## Items from a dataset:
⟨

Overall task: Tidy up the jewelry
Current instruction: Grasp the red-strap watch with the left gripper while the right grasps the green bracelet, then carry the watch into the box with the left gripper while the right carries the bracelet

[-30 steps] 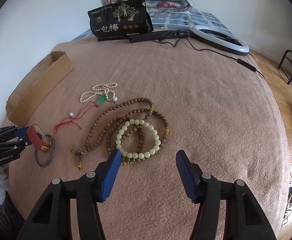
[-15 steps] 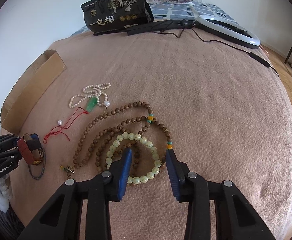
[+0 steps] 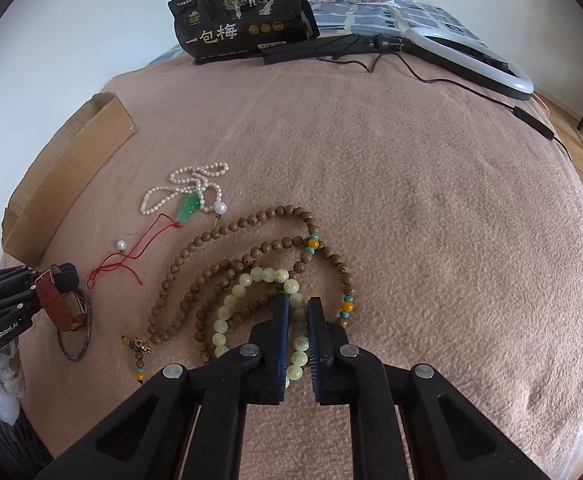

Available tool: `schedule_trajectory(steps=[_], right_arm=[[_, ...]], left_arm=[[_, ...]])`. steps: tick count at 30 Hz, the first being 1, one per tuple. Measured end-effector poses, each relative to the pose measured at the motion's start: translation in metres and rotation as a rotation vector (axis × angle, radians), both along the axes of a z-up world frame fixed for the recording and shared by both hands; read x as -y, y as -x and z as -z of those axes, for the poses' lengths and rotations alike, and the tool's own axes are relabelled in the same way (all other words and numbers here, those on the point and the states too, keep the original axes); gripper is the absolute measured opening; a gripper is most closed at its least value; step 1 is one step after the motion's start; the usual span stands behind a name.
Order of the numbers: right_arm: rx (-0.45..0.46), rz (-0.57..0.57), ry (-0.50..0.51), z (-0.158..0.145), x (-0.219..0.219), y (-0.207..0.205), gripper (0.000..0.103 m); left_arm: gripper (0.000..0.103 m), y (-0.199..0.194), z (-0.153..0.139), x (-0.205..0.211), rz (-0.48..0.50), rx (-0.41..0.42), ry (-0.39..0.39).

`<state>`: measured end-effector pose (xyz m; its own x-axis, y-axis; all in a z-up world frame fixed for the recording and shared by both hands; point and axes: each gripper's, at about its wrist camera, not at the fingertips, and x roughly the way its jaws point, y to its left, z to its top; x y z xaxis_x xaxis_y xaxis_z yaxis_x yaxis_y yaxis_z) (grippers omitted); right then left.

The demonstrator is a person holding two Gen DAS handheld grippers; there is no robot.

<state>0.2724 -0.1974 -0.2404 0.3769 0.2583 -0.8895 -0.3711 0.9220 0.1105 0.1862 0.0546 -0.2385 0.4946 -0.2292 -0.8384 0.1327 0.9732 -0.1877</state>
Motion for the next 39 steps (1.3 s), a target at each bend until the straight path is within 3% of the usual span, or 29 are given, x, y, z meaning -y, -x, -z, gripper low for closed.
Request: schedule_trajectory(steps=[17,28,39], right_arm=[[0.084,0.015,-0.078,-0.043,0.001,0.022,0.005],[0.16,-0.042,-0.079,-0.08,-0.031,0.029,0.005],[0.191,-0.127,-0.105,-0.099,-0.089,0.023,0.005]], left_arm=[[0.003,0.017,-0.038,-0.011,-0.04,0.111,0.023],[0.003,0.014,-0.08,-0.054,-0.119,0.2,0.012],[0.003,0.01,-0.094,-0.117,-0.23,0.227,-0.009]])
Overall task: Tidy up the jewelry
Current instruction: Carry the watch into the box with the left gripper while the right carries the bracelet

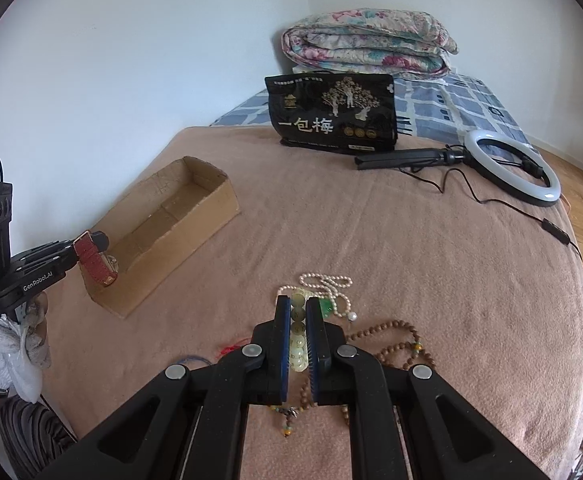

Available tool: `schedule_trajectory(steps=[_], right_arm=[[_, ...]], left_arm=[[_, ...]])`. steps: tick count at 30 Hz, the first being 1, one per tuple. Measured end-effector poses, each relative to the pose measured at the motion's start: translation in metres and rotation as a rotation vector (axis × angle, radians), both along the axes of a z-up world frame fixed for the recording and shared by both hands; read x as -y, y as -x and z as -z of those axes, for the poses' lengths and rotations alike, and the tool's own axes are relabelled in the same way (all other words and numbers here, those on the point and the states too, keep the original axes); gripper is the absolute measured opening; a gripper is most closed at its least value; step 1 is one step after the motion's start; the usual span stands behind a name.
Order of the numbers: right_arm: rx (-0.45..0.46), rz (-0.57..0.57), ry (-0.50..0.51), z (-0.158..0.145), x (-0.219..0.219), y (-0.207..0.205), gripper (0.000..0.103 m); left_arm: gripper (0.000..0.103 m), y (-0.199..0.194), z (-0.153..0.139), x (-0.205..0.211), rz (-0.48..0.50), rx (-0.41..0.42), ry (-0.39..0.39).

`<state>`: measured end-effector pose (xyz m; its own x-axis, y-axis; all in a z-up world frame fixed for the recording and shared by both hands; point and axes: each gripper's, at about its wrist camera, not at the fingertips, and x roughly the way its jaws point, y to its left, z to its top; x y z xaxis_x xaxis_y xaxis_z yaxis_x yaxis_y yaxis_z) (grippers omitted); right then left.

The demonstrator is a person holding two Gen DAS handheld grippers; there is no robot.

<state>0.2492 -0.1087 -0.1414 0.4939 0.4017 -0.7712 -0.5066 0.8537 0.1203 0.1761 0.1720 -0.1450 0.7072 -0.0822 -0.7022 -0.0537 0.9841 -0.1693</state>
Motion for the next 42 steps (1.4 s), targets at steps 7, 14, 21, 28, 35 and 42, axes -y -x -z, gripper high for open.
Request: schedule_trajectory(steps=[7,14,21,28,35,42], right_arm=[[0.026,-0.094,0.006,-0.01,-0.057,-0.002,0.005],[0.039,-0.185,-0.005,-0.019,-0.118,-0.003,0.005],[0.027,-0.264,-0.023,-0.014,-0.18,-0.009,0.005],[-0.005,-0.313,-0.01,0.009,-0.224,-0.016,0.005],[-0.04,-0.301,0.01,0.031,-0.234,-0.028,0.005],[-0.019,-0.275,0.01,0.03,-0.229,-0.03,0.035]], left_arm=[[0.003,0.005,0.003,-0.05,-0.093,-0.002,-0.013],[0.002,0.011,0.014,-0.086,-0.142,-0.025,-0.021],[0.002,0.011,0.022,-0.097,-0.137,-0.039,-0.04],[0.002,0.003,0.031,-0.093,-0.119,-0.061,-0.033],[0.003,-0.005,0.04,-0.089,-0.103,-0.084,-0.029],[0.012,-0.008,0.041,-0.088,-0.106,-0.107,-0.014]])
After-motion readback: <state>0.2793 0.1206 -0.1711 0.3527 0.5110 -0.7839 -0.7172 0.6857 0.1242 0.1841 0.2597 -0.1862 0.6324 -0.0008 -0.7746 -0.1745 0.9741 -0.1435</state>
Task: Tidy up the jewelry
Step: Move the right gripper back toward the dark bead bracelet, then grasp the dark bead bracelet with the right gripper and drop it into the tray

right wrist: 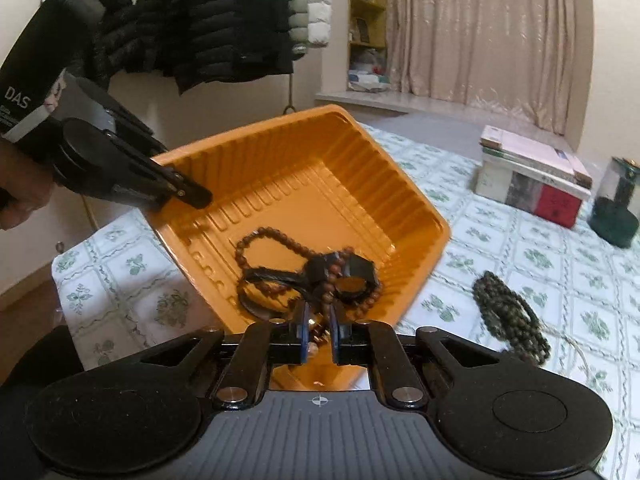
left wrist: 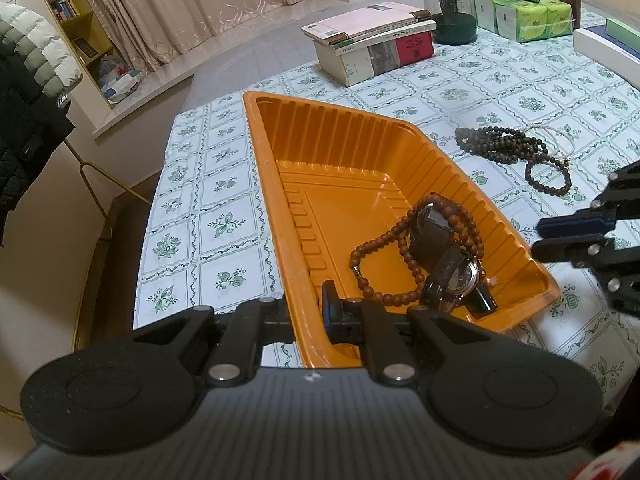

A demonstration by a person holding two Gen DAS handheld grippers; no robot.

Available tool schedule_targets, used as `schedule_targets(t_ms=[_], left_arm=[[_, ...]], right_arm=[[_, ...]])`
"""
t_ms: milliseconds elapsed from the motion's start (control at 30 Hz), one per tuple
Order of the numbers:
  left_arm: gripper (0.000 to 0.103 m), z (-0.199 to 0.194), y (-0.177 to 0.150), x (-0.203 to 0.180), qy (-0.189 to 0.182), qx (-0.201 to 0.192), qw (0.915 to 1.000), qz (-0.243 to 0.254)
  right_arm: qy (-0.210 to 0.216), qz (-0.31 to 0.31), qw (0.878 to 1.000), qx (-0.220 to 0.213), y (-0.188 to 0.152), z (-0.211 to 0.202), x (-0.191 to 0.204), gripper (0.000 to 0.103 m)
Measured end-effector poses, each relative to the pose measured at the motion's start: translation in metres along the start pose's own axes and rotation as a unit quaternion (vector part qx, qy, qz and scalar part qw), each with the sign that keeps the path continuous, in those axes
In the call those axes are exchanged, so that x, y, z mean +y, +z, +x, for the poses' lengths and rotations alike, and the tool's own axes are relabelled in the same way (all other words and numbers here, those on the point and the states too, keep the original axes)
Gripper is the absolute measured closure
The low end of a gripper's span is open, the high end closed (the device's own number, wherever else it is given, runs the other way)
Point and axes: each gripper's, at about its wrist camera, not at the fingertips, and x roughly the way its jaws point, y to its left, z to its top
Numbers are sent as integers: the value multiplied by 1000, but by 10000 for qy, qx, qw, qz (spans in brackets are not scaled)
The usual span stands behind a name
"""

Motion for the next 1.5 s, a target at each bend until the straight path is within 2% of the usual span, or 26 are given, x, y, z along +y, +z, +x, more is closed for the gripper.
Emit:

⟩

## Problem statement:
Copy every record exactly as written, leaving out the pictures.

## Written response:
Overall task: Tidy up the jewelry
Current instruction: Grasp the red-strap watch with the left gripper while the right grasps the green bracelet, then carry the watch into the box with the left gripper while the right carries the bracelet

[-30 steps] 
[-15 steps] 
[+0 steps] 

Available tool: `schedule_trajectory(steps=[_], right_arm=[[_, ...]], left_arm=[[_, ...]])`. steps: tick count at 30 Hz, the first being 1, one per tuple. Measured end-effector poses, each relative to the pose measured at the motion's start: translation in metres and rotation as a rotation vector (axis × angle, radians), both along the axes of a z-up world frame fixed for the recording and shared by both hands; read x as -y, y as -x and z as -z of those axes, for the poses' lengths and rotations alike, and the tool's own axes are relabelled in the same way (all other words and numbers here, those on the point and the states too, keep the original axes); gripper is the absolute measured opening; a gripper is most closed at its least value; step 1 is one step after the motion's start; the usual span stands behind a name.
Order of the numbers: right_arm: rx (-0.45..0.46), rz (-0.57..0.57), ry (-0.50..0.51), z (-0.158..0.145), x (-0.219..0.219), y (-0.207..0.205), gripper (0.000..0.103 m); left_arm: gripper (0.000..0.103 m), y (-0.199..0.194), z (-0.153..0.139), x (-0.205..0.211), rz (-0.48..0.50), rx (-0.41..0.42), ry (-0.39..0.39).

`<state>`: measured end-effector pose (xyz m; its own x-axis, y-axis; all in a z-up world frame fixed for the recording and shared by both hands; point and axes: each gripper's, at about its wrist camera, not at the fingertips, and x roughly the way its jaws point, y to its left, z to its top; x y z xaxis_x xaxis_y xaxis_z yaxis_x yaxis_y yaxis_z) (grippers omitted); right then left.

The demonstrator is a person holding two Gen DAS handheld grippers; there is no robot.

<state>0.2724 -0.1974 -0.2404 0.3769 0.2583 -0.8895 -0.3711 0.9220 0.1105 0.1862 0.0546 -0.2385 0.4946 -0.2292 -0.8384 0.1327 0.9732 -0.1877</state>
Motion for the next 39 steps (1.3 s), a target at each bend until the straight path is within 3% of the usual span, or 29 are given, x, y, z meaning -y, -x, -z, gripper low for closed.
Request: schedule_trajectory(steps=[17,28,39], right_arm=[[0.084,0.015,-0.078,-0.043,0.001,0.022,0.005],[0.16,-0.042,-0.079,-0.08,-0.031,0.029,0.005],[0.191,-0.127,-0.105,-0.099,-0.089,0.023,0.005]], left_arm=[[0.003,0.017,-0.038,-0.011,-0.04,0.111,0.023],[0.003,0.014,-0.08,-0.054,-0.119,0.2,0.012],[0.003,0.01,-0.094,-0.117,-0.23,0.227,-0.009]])
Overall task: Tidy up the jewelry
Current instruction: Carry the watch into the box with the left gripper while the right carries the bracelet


Available tool: `schedule_trajectory(steps=[_], right_arm=[[_, ...]], left_arm=[[_, ...]])`. steps: tick count at 30 Hz, the first being 1, one per tuple. Measured end-effector poses, each relative to the pose measured at the motion's start: translation in metres and rotation as a rotation vector (axis × angle, radians), both along the axes of a z-up world frame fixed for the recording and shared by both hands; read x as -y, y as -x and z as -z of those axes, for the poses' lengths and rotations alike, and the tool's own axes are relabelled in the same way (all other words and numbers here, those on the point and the states too, keep the original axes); gripper is the absolute measured opening; a gripper is most closed at its least value; step 1 is one step after the motion's start; the usual span stands behind a name.
Order of the numbers: right_arm: rx (-0.45..0.46), rz (-0.57..0.57), ry (-0.50..0.51), z (-0.158..0.145), x (-0.219..0.219), y (-0.207..0.205), gripper (0.000..0.103 m); left_arm: gripper (0.000..0.103 m), y (-0.199..0.194), z (-0.153..0.139), x (-0.205..0.211), rz (-0.48..0.50), rx (-0.41..0.42), ry (-0.39..0.39).

`<state>`: measured end-effector pose (xyz m; its own x-axis, y-axis; all in a z-up world frame fixed for the recording and shared by both hands; point and axes: each gripper's, at about its wrist camera, not at the fingertips, and x roughly the way its jaws point, y to its left, z to its top; x y z xaxis_x xaxis_y xaxis_z yaxis_x yaxis_y yaxis_z) (grippers omitted); right then left.

The demonstrator is a person holding two Gen DAS handheld grippers; there is no robot.

<state>0.2492 -0.1087 -0.1414 0.4939 0.4017 -0.7712 -0.5066 0.8537 0.1203 0.1761 0.1720 -0.1450 0.7072 -0.0822 -0.7022 -0.0537 0.9841 -0.1693</state>
Motion for the next 42 steps (1.4 s), targets at steps 7, 14, 21, 28, 35 and 42, axes -y -x -z, gripper high for open.
Request: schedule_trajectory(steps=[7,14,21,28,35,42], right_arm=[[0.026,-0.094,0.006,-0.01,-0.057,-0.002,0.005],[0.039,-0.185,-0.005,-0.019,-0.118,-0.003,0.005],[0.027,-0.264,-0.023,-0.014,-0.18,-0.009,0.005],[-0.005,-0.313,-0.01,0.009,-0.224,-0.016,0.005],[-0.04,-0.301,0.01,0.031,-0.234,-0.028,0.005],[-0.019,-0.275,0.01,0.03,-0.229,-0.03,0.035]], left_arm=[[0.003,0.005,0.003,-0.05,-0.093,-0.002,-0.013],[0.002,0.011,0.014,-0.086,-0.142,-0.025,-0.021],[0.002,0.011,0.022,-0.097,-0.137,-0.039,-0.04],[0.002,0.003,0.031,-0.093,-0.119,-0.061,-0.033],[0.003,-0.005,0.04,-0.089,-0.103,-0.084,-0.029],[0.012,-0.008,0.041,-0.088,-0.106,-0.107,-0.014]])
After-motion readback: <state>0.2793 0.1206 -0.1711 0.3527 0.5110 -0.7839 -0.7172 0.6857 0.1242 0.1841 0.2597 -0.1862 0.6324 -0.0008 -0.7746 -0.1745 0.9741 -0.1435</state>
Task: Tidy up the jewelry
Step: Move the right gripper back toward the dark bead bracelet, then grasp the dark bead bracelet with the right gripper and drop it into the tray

right wrist: 
left wrist: 

A demonstration by a person holding two Gen DAS handheld grippers; no robot.

Available tool schedule_targets, used as `schedule_targets(t_ms=[_], left_arm=[[_, ...]], right_arm=[[_, ...]])`
"""
t_ms: milliseconds elapsed from the motion's start (control at 30 Hz), one per tuple
Order of the numbers:
  left_arm: gripper (0.000 to 0.103 m), z (-0.199 to 0.194), y (-0.177 to 0.150), x (-0.203 to 0.180), qy (-0.189 to 0.182), qx (-0.201 to 0.192), qw (0.915 to 1.000), qz (-0.243 to 0.254)
  right_arm: qy (-0.210 to 0.216), qz (-0.31 to 0.31), qw (0.878 to 1.000), qx (-0.220 to 0.213), y (-0.188 to 0.152), z (-0.211 to 0.202), x (-0.191 to 0.204), gripper (0.000 to 0.103 m)
Measured end-effector poses, each relative to the pose measured at the motion's start: translation in metres along the start pose's own axes and rotation as a unit quaternion (vector part qx, qy, qz and scalar part qw), each with the sign that keeps the path continuous, in those axes
In the call those axes are exchanged, so that x, y, z mean +y, +z, +x, for the poses' lengths and rotations alike, and the tool's own axes are relabelled in the same way (all other words and numbers here, those on the point and the states too, keep the original axes)
Gripper is the absolute measured closure
The low end of a gripper's span is open, the high end closed (the device's own number, wherever else it is given, runs the other way)
Point and axes: each gripper's, at about its wrist camera, not at the fingertips, and x roughly the way its jaws point, y to its left, z to its top
Numbers are sent as integers: the value multiplied by 1000, but by 10000 for qy, qx, qw, qz (spans in brackets are not scaled)
The usual span stands behind a name
"""

Motion for the next 1.5 s, a target at each bend until the straight path is within 2% of the usual span, or 26 are given, x, y, z along +y, +z, +x, more is closed for the gripper.
Emit:

The response to this exercise is finished.